To calm us, turning our attention to the familiar is good ––– only if what's familiar is good.

 


This year's Presidential election has been fraught with voters' anxiety and confusion about how and to what extent an older candidate's age affects that person's ability to govern effectively. Should old people run for political office? Moreover, should old people already in office give up their seats to younger ones? I've been frustrated by the media's preference to rely on political punditry and speculation for answers rather than on consulting geriatricians and gerontologists for scientific explanations.


Given the opportunity, these experts could clarify the actual lack of causal relationship between age and competence. Instead, we've become dependent on using ageist memes to settle the question. We just want to feel less worried, and the way we've chosen to do it is to see the issue in a simplistic way.

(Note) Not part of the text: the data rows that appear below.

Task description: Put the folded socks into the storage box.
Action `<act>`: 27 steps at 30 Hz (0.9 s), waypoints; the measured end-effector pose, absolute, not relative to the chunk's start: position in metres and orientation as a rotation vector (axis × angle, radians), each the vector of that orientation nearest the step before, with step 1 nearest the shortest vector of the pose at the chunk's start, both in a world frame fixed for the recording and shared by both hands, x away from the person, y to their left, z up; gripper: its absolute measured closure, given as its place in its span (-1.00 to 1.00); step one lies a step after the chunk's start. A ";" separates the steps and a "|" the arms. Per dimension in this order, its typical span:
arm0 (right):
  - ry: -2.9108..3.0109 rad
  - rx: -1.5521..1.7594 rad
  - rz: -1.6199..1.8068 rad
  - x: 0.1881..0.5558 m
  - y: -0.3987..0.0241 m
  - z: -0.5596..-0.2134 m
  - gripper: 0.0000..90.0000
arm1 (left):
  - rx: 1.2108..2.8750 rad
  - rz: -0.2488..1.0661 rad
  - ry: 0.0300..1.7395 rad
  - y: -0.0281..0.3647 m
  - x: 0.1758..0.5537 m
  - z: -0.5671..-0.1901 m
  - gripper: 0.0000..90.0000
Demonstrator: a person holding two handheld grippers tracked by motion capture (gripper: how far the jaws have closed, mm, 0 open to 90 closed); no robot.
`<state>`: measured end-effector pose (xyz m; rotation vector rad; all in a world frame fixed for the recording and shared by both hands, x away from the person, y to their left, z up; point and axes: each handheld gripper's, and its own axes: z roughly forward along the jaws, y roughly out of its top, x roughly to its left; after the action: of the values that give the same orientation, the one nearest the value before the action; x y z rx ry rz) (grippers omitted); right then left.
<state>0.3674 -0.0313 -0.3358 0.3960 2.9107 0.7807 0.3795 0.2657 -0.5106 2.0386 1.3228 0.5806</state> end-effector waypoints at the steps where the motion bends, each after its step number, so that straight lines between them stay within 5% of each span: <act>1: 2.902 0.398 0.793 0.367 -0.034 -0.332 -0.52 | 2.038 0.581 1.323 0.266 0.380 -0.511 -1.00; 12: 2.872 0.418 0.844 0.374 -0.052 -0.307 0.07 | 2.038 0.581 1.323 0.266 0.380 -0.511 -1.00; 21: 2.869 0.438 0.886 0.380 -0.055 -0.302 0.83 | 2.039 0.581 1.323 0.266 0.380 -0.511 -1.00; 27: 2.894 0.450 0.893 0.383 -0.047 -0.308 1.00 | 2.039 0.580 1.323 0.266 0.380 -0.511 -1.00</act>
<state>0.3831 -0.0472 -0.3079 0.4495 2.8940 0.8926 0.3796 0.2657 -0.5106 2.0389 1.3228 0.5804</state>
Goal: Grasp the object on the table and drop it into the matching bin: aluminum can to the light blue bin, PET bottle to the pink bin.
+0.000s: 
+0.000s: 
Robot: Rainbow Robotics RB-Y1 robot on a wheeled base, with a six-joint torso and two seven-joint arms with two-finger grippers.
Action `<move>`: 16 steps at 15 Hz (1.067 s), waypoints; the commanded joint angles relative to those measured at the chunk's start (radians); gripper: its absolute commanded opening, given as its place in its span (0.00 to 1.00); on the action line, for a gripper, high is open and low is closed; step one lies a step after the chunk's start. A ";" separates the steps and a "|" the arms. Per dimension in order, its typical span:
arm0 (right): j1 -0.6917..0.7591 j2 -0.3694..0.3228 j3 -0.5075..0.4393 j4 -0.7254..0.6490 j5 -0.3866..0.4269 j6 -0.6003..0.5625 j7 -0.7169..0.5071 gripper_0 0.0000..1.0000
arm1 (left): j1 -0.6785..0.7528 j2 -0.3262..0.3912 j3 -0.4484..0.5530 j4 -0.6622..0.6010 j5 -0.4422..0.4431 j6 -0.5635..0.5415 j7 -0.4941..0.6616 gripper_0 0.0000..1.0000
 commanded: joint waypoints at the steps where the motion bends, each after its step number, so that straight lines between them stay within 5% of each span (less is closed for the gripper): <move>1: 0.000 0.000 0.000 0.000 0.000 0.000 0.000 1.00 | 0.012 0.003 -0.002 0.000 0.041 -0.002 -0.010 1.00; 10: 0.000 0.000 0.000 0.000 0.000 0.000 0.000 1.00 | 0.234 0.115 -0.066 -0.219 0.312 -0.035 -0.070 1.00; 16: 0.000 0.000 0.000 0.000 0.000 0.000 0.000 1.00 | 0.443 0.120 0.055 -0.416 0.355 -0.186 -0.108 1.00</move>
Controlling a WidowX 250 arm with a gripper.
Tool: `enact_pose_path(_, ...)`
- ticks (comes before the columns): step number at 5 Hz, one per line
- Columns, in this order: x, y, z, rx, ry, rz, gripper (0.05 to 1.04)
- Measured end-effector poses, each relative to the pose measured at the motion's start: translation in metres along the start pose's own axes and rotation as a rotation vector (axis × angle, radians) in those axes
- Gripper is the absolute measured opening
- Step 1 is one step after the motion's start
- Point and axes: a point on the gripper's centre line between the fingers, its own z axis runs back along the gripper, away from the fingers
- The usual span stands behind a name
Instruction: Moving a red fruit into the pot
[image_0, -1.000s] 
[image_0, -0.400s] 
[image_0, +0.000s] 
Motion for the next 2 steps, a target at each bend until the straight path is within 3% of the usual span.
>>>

Strangely enough, I've found a parallel between this cultural solace-seeking and something I personally experienced during a different Presidential election, one that occurred eight years ago.


For many people, including me, that November 2016 national reckoning was a psychic earthquake that shook us to our core. In utter shock and disbelief, we found ourselves foundering as we tried to reconcile ourselves to a new reality in which a totally suspect and unqualified person was now to be our head of state for at least the next four years.


I cried on and off during that Election Day week with the same intensity I felt at the deaths of the closest people in my life. I was in mourning for a country I thought I had lost forever. I tried to find a way to regain my bearings, to latch on to some bit of comfort as I considered how I could possibly go on functioning daily in this brave new world.


My reaction took the form of binge-watching reruns of "The West Wing," writer Aaron Sorkin's groundbreaking seven-season, 26 Emmy Award–winning series that aired from 1999 to 2006, which focused on the challenges of a liberal White House administration headed by a compassionate, competent President. I got lost in a reassuring world of moral discernment and patriotic commitment. To satisfy my thirst for centeredness, I turned to drinking lustily from a wellspring of decency.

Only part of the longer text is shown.